How I created a 2048 bot

Created: 10/09/22

2048 logo

Introduction

I am definitely late to the party of playing 2048. I remember it becoming extremely popular when I was in high school. I remember not playing it very much though.

Fast forward to the past couple of months. My partner downloaded the app and was having fun. She was able to get 2048 within the first day of playing. After that, I wanted to try too. So I downloaded the app and began combining powers of two. I was able to get to 2048 soon enough as well, but in that time, my partner just got 4096. Even though the aim is to get to 2048, you can still acheive higher scores by continuing to play after acquiring 2048, surpassing the capped goal. We kept playing, and I was able to consistenly get 2048 and she was consistently getting 4096. One day, she was able to get 8192.

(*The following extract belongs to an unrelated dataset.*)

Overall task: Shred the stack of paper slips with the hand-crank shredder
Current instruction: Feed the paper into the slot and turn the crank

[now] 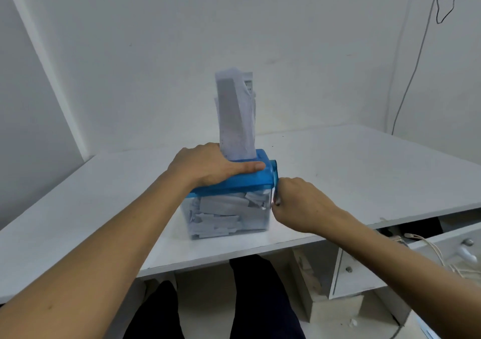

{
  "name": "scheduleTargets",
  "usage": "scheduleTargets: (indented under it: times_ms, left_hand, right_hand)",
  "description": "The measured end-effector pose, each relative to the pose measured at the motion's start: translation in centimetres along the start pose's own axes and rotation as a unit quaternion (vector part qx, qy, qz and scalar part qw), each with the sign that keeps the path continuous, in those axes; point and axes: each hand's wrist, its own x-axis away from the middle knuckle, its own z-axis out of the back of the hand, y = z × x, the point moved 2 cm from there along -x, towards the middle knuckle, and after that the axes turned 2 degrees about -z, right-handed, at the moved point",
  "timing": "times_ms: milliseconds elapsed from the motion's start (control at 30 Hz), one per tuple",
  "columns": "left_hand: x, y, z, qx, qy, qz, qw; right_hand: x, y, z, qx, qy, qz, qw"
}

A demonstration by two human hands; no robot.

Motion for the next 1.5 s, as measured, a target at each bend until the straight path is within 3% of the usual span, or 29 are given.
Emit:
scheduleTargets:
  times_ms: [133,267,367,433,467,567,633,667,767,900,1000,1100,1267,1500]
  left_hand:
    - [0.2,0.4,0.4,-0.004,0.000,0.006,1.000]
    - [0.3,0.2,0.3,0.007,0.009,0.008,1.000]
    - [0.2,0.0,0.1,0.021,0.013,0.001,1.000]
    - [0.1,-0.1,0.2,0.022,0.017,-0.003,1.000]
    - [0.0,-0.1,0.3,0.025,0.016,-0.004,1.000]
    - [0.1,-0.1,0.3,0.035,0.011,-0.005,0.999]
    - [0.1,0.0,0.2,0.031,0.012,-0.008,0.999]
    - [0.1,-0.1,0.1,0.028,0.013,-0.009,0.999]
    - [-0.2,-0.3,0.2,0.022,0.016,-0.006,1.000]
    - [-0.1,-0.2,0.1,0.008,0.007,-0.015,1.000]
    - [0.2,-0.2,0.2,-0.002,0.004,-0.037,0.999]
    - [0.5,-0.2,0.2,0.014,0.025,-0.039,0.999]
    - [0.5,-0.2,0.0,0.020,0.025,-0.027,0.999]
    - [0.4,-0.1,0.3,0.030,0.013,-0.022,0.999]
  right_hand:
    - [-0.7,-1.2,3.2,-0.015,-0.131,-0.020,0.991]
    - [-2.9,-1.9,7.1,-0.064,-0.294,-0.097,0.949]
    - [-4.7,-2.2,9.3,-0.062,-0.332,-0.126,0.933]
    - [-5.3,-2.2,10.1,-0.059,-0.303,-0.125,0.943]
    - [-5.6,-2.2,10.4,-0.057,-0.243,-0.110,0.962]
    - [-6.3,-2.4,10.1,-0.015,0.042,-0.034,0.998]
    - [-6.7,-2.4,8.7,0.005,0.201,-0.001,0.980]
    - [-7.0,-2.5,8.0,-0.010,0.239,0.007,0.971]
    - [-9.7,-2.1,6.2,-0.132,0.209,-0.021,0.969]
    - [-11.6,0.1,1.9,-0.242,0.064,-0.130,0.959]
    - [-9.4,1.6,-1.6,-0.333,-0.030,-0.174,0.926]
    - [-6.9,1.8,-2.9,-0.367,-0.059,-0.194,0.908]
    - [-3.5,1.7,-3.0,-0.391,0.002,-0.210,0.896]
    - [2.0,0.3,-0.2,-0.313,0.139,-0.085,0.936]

At this point, I felt like catching up to her was getting harder and harder. So then I wondered if I couldn't get that high, could I write a program that could?

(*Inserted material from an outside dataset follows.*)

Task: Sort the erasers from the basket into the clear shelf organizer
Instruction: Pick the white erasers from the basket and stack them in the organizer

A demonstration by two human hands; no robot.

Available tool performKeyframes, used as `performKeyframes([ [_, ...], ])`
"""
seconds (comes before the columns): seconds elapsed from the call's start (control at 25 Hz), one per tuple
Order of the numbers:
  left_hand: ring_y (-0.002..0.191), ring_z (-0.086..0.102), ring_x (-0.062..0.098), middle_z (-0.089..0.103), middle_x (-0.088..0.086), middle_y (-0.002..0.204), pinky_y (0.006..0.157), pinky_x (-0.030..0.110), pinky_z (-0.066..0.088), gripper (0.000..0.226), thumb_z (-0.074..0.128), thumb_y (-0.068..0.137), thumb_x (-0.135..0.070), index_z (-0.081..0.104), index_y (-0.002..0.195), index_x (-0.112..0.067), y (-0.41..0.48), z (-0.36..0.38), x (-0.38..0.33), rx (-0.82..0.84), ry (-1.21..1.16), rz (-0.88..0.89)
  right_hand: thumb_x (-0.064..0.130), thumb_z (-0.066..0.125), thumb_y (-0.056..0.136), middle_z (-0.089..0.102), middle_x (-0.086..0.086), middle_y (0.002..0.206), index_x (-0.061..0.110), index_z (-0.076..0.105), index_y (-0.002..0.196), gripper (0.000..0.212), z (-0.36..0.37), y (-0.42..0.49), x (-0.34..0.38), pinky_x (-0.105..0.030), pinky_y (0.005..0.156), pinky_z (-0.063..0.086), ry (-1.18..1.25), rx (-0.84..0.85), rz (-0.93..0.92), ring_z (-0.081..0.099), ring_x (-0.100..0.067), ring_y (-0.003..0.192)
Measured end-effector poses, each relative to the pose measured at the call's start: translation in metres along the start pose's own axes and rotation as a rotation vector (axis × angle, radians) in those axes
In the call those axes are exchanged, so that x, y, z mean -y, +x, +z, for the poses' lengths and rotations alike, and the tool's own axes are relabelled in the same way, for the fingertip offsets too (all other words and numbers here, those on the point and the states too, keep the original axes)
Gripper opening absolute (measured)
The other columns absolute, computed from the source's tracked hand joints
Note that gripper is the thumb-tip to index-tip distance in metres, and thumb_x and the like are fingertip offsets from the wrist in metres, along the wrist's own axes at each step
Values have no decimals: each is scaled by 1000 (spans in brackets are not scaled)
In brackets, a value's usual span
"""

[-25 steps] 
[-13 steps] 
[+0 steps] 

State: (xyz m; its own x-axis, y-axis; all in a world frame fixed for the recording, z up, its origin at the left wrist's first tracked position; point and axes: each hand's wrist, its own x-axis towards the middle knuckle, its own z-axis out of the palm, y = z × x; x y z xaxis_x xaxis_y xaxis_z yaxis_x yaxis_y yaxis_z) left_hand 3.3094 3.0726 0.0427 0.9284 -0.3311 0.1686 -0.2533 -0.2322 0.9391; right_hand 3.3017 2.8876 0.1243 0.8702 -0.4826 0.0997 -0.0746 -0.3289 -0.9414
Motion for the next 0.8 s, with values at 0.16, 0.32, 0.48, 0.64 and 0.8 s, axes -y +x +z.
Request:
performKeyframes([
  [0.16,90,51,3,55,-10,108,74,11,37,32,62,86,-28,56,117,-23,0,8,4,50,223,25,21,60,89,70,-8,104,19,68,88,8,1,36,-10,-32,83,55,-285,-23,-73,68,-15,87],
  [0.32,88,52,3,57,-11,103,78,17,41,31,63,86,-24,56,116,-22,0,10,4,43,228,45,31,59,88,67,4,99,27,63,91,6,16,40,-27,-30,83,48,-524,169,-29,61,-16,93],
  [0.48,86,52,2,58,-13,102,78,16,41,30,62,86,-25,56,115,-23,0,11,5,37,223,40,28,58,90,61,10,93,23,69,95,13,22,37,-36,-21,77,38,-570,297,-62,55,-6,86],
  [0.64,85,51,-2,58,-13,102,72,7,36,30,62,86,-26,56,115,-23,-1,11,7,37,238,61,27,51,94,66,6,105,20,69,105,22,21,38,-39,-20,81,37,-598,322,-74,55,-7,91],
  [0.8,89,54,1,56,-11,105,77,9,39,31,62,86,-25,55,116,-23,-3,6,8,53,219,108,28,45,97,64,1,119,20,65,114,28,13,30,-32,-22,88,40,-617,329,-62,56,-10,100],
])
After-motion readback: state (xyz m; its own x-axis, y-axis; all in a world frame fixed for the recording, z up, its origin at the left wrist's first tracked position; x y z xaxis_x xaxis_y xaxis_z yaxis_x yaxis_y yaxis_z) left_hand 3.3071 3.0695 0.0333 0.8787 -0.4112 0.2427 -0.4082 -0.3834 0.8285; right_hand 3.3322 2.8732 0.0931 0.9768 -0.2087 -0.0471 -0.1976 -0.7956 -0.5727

First steps: Getting the board

I decided to make my bot in python, a language that I am comfortable and experienced in writing in that will also have plenty of libraries and support that I might need. The main flow of the program, I determined, would be: to take a screenshot of the online game, determine which move would be the best, and to emulate the intended direction. The website I used to test my code can be found here.

I decided to start work on the first step. I decided to use the pillow library for its image grab function to take a sceenshot of the board after every move, which is necessary because an additional number, a 2 or a 4, gets introduced to the board after each move. The next problem that I faced was getting the numbers from the image. I have read about a library called pytesseract that can do string reads from images and I wanted to explore that. So I manually enetered in coordinates for each tile and cropped the screenshot to the individual tiles. Below is the code for my intial attempt:

    for i in range(NUM_TILES):
        im_list.append(screenshot.crop(coord_list[i]))
        t_value = pytesseract.image_to_string(im_list[i], config=custom_config).strip()
        if t_value.isnumeric():
            board[i] = t_value
        else:
            board[i] = "-"

This initial naive implementation was not accurate. It often missed numbers, and somtimes mislabled tiles. Bad capture I needed to do some more work pre prossessing the image to make it accurate. After some experimentation, I found that converting the image to grayscale, applying a Gaussian blur and then applying a binary threshold function will allow the pytesseract to read the image with very good accuracy. I also thought about just using the colors of the tile to determine the numbers, but my approach just sounded more fun to me.

Really bad capture Better capture Good capture

Step 2: Making a prototype

The next step in the pipeline would be to determine which move would be the best at a given state. However, I wanted to ensure the bot would work before spending large amounts of time on this logic. So I decided to create a completely random move creater to serve as a placeholder.

UP = 500
DOWN = 501
RIGHT = 502
LEFT = 503

valid_dirs = [UP, DOWN, RIGHT, LEFT]

def get_random_direction_move():
    rand_value = random.randrange(4)

    direction = valid_dirs[rand_value]

    return direction

Then I wrote the logic to emulate the key presses based on the direction dictated by the getrandomdirection_move function.

def make_move(direction):
    if direction == UP:
        pyautogui.press("up")
    elif direction == DOWN:
        pyautogui.press("down")
    elif direction == RIGHT:
        pyautogui.press("right")
    elif direction == LEFT:
        pyautogui.press("left")
    else:
        print("Uh oh, direction cannot be: " + str(direction))
        exit()

Then I made a simple main function that envokes all the main functions to get my first initial prototype bot.

def main():

    time.sleep(1)
    while True:

        screencap_board()

        direction = get_random_direction_move

        make_move(direction)

And voila! I have a functioning 2048 bot. It is awful at the game and cannot get a very high score, but it does work!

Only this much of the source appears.